WHAT NEEDS TO BE DONE>
For the records that follow, please set down exactly the lines between the one holding "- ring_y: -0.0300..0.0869" and the one holding "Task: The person", inclusive, and only those.

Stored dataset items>
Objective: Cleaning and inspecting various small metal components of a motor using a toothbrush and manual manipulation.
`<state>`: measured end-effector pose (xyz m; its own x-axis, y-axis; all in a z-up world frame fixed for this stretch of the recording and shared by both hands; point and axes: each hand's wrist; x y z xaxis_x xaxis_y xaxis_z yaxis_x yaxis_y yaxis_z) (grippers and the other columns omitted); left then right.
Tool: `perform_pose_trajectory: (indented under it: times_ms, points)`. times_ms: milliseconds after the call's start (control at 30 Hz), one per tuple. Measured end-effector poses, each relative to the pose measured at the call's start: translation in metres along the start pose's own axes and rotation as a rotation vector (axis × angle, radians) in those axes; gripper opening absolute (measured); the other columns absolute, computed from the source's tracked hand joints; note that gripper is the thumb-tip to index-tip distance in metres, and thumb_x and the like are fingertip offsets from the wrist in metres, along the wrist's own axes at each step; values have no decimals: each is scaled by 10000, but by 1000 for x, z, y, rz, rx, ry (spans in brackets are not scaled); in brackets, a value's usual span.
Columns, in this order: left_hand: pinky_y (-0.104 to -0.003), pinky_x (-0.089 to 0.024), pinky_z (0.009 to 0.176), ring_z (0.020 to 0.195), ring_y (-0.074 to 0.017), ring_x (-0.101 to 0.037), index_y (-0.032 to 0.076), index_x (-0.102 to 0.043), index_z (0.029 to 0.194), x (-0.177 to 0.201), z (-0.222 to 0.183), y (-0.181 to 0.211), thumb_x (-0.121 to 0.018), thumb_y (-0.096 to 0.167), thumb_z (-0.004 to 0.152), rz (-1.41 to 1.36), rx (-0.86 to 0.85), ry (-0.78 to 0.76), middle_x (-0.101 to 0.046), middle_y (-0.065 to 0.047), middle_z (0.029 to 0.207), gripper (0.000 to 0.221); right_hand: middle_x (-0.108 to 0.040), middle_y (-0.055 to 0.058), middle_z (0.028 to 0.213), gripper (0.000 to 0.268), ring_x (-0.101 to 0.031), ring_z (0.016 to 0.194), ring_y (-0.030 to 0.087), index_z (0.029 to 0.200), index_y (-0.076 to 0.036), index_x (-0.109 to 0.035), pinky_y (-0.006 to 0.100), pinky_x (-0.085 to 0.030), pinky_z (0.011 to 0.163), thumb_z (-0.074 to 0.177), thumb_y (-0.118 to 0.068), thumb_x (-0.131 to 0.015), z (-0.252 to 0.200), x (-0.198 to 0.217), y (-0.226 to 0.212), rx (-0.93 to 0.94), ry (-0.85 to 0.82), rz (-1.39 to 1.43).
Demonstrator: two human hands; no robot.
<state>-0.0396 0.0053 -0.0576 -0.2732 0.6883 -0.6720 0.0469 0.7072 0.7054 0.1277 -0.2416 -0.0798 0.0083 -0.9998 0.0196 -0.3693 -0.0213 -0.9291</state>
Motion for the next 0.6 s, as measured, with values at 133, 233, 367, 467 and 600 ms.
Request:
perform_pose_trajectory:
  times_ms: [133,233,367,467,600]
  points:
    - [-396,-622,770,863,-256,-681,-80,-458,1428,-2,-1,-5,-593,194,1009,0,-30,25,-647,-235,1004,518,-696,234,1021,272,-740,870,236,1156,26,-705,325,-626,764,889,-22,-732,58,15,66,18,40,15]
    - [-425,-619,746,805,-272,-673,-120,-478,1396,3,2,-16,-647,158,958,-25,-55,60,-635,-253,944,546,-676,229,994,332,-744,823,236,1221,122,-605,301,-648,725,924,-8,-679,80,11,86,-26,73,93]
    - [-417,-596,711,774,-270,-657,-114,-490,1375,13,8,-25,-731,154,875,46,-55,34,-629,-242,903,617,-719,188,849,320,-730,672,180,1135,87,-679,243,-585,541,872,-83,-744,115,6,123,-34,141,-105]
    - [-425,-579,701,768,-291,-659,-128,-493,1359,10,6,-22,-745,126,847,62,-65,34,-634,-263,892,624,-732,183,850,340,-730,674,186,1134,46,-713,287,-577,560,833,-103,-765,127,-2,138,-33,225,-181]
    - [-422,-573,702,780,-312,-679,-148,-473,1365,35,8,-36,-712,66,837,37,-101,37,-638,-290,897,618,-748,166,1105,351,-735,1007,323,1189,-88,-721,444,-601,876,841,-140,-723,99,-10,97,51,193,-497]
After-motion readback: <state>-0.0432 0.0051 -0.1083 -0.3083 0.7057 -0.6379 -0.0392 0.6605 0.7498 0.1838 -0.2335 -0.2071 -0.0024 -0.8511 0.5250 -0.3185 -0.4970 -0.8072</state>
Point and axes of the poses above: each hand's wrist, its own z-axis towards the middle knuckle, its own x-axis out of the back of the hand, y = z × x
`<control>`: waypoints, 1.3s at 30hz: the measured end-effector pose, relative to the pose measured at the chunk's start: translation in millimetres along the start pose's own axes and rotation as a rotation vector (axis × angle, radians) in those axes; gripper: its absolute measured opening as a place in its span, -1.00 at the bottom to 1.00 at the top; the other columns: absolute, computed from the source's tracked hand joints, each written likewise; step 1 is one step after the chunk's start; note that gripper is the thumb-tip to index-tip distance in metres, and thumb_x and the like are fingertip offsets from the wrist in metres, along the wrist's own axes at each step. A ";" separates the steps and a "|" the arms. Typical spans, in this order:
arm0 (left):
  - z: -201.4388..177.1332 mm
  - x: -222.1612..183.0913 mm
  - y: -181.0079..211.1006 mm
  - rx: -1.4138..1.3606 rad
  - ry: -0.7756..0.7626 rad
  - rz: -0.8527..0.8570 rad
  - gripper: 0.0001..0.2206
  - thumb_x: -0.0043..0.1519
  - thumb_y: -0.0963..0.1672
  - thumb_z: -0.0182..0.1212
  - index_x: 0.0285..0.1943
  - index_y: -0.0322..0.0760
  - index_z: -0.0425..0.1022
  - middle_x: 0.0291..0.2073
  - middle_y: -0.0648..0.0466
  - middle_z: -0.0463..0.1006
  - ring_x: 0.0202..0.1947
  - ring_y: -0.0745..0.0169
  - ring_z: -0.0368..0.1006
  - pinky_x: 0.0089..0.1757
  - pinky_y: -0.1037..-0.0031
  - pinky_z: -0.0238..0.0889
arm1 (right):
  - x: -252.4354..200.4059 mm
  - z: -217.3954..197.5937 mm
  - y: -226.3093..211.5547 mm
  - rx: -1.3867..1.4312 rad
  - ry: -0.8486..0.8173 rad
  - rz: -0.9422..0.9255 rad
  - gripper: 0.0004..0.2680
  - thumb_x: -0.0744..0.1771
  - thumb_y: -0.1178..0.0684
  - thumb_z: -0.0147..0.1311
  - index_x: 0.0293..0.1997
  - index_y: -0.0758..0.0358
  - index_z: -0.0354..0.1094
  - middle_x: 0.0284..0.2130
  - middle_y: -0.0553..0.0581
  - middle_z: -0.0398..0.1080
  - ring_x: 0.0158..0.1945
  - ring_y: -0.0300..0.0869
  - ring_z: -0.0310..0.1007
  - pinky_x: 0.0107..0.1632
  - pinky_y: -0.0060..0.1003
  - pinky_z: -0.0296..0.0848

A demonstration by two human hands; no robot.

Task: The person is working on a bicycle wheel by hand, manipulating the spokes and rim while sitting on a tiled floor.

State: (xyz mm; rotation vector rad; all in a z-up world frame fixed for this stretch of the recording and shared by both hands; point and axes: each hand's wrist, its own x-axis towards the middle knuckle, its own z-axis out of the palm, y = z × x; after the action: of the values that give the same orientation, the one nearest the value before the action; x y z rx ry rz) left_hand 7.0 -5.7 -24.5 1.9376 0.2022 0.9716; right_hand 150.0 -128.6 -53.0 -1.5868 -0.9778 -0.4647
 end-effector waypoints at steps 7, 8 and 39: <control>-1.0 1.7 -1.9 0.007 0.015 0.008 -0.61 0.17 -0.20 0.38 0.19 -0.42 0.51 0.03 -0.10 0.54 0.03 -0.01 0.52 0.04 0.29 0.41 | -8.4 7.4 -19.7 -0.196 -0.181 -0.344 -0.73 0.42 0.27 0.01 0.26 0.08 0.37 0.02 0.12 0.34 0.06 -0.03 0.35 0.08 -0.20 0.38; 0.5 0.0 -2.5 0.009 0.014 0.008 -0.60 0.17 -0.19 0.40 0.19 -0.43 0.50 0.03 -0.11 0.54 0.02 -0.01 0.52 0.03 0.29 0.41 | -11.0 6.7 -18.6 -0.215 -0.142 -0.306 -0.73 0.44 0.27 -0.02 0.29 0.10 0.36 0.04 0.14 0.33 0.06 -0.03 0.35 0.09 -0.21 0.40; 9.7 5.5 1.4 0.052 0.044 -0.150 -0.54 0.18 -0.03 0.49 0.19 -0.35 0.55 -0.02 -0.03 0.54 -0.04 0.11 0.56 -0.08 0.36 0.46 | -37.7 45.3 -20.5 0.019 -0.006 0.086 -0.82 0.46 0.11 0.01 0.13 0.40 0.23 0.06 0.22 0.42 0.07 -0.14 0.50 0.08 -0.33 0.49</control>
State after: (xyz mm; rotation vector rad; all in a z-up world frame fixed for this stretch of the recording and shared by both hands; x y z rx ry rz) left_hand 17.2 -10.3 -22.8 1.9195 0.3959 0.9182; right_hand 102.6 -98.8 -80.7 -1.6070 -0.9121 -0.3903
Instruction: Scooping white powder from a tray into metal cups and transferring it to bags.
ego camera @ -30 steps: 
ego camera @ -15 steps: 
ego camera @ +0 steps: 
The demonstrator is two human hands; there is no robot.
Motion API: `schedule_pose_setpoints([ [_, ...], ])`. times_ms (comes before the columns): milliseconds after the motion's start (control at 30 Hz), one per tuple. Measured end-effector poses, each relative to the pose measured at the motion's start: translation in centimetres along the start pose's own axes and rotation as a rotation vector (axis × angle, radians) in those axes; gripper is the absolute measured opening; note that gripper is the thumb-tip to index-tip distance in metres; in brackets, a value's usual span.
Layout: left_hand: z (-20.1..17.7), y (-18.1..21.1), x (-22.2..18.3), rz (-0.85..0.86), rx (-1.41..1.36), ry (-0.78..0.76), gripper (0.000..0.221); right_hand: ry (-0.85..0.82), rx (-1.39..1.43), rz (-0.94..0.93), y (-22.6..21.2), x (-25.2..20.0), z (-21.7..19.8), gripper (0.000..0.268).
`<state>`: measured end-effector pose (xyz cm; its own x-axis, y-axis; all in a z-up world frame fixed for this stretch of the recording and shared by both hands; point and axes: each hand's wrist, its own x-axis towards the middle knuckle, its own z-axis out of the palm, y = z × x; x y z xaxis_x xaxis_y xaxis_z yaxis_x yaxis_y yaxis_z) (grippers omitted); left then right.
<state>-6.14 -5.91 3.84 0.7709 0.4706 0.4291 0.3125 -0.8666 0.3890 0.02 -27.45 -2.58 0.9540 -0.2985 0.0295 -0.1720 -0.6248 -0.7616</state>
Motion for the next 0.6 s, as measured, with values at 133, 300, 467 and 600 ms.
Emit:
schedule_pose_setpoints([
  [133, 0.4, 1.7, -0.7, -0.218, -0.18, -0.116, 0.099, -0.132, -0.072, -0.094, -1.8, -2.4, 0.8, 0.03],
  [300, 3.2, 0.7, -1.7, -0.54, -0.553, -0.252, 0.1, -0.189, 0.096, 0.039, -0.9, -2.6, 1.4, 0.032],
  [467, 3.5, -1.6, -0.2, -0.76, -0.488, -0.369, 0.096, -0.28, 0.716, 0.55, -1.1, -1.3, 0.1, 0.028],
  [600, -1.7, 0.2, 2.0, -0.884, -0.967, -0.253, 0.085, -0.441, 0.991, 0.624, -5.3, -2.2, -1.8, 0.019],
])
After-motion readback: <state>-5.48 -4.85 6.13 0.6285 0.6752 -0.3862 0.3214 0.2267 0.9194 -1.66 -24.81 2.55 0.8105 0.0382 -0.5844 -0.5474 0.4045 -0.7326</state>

SOLUTION TO THE EXERCISE>
  - ring_y: -0.0300..0.0869
  - ring_z: -0.0310..0.1007
  - pinky_x: 0.0107..0.1632
  - pinky_y: -0.0060..0.1003
  - pinky_z: -0.0296..0.0848

A demonstration by two human hands; no robot.

Task: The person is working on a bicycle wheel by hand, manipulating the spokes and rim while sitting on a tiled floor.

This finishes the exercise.